The report, Shifting attitudes to flexible working and childcare for working parents, by law firm Winckworth Sherwood is based on a survey of 1,000 employees and 500 HR leaders.
It found that 17% of employees said that they planned to take shared parental leave for future children. However, since 55% of those surveyed said that they did not plan to have any children in the future, the report says the real figure is actually 38%.
The report focuses heavily on flexible working. It found almost 60% of HR decision makers said that flexible working arrangements had been highly successful within their business and nearly three quarters of employees and employers polled said it was important to attract and retain the best talent.

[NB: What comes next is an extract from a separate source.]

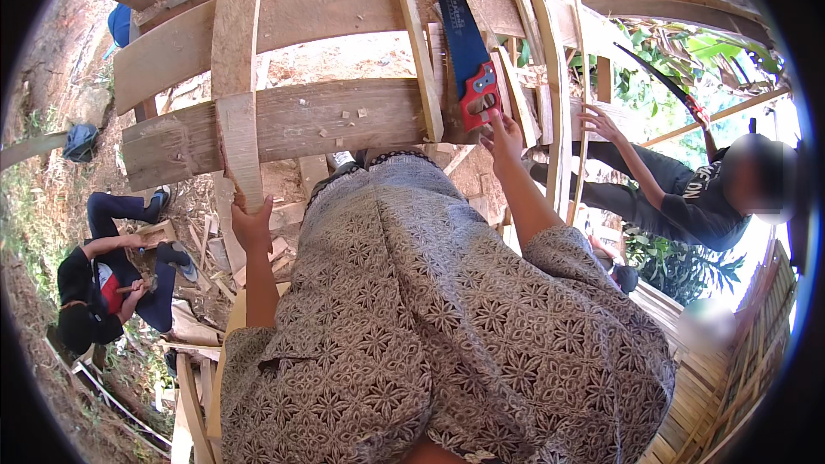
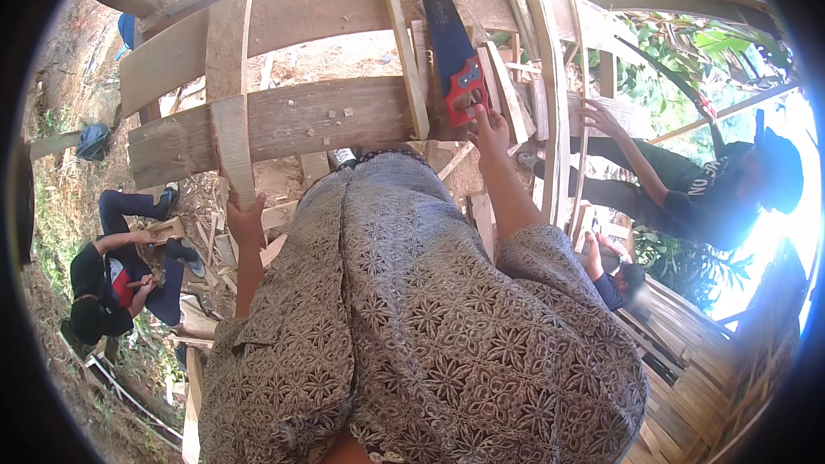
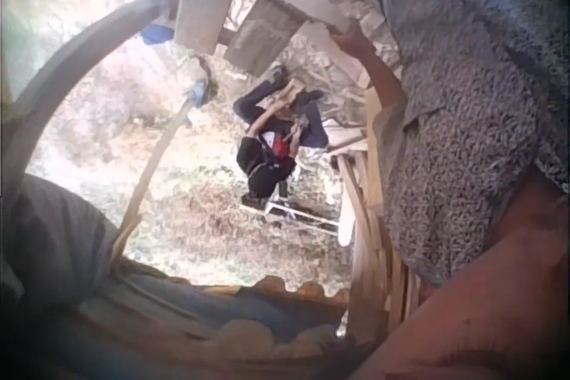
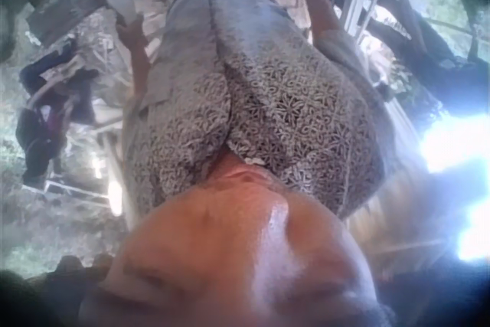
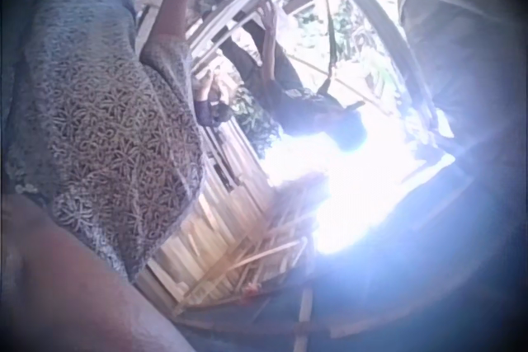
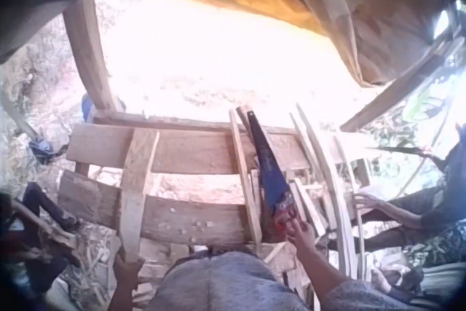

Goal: The person uses a hand saw to cut a piece of wood clamped to a wooden workbench. They hold the wood with one hand and saw with the other, then inspect the cut piece. Other people are visible in the background working with wood.

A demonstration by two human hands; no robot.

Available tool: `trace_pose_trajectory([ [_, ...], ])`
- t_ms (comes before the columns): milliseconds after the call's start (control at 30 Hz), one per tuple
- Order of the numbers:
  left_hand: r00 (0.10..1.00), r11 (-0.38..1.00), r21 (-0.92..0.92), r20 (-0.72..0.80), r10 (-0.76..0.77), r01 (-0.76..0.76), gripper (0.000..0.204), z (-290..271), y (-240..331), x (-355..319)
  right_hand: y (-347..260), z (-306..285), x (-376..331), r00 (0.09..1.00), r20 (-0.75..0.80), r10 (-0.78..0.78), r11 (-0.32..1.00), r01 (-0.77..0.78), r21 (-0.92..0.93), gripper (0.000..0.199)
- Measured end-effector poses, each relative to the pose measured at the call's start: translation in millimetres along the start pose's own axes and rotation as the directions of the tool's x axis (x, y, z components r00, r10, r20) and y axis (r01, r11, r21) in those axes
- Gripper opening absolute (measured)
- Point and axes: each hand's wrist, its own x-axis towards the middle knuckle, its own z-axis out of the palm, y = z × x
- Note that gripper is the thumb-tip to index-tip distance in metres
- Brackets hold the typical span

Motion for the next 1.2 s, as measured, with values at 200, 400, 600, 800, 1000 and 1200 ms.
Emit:
trace_pose_trajectory([
  [200, 0.945, 0.942, 0.322, -0.268, 0.189, -0.097, 0.131, 6, 10, -5, -7, -14, 29, 0.968, 0.233, 0.096, 0.978, -0.135, 0.156, 0.041],
  [400, 0.791, 0.79, 0.517, -0.307, 0.53, -0.329, 0.132, 8, 40, 29, -90, 1, -25, 0.907, 0.412, -0.092, 0.939, -0.059, 0.34, 0.03],
  [600, 0.865, 0.899, 0.389, -0.362, 0.348, -0.199, 0.121, 23, 92, 67, -163, -1, -80, 0.814, 0.448, -0.371, 0.928, 0.348, 0.135, 0.017],
  [800, 0.852, 0.934, 0.324, -0.436, 0.29, -0.152, 0.107, 34, 106, 81, -197, -3, -114, 0.645, 0.588, -0.488, 0.849, 0.506, 0.15, 0.029],
  [1000, 0.826, 0.945, 0.276, -0.48, 0.294, -0.176, 0.096, 38, 107, 87, -191, 55, -121, 0.401, 0.806, -0.435, 0.592, 0.802, -0.08, 0.031],
  [1200, 0.807, 0.945, 0.257, -0.503, 0.31, -0.203, 0.092, 44, 120, 86, -171, 154, -114, 0.146, 0.921, -0.36, 0.452, 0.891, 0.036, 0.02],
])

The majority of employees regardless of age said that flexible working was important to them for remaining in their role or choosing a new role, with the statistics being higher amongst the younger generations with 74% of under 35s and 77% of employees aged 35-44 saying it was important. However, flexible working was also an important consideration for employees aged 45-54 and over 55 [67% said so].
The majority of men said that flexible working was important to them remaining in their role (66%) or choosing a new role (64%). This compares to 77% of women.
Employers were taking a lot of different approaches to flexible working, with some implementing formal changes across the organisation, for example, offering flexitime to all employees where they can choose the
hours they work around set core hours. Others had a more informal flexible working approach, for example, encouraging working from home, but leaving arrangements to be agreed between employees and their managers. It was clear that employers are becoming more open to allowing people to fit their work round
their life (and childcare responsibilities), rather than life fitting around work.
A lack of trust was one of the main concerns which employers cited about offering flexible working to all – 23% cited this. The report says the key to overcoming this is good communication between employers
and managers and measuring performance based on output, rather than hours spent at a desk.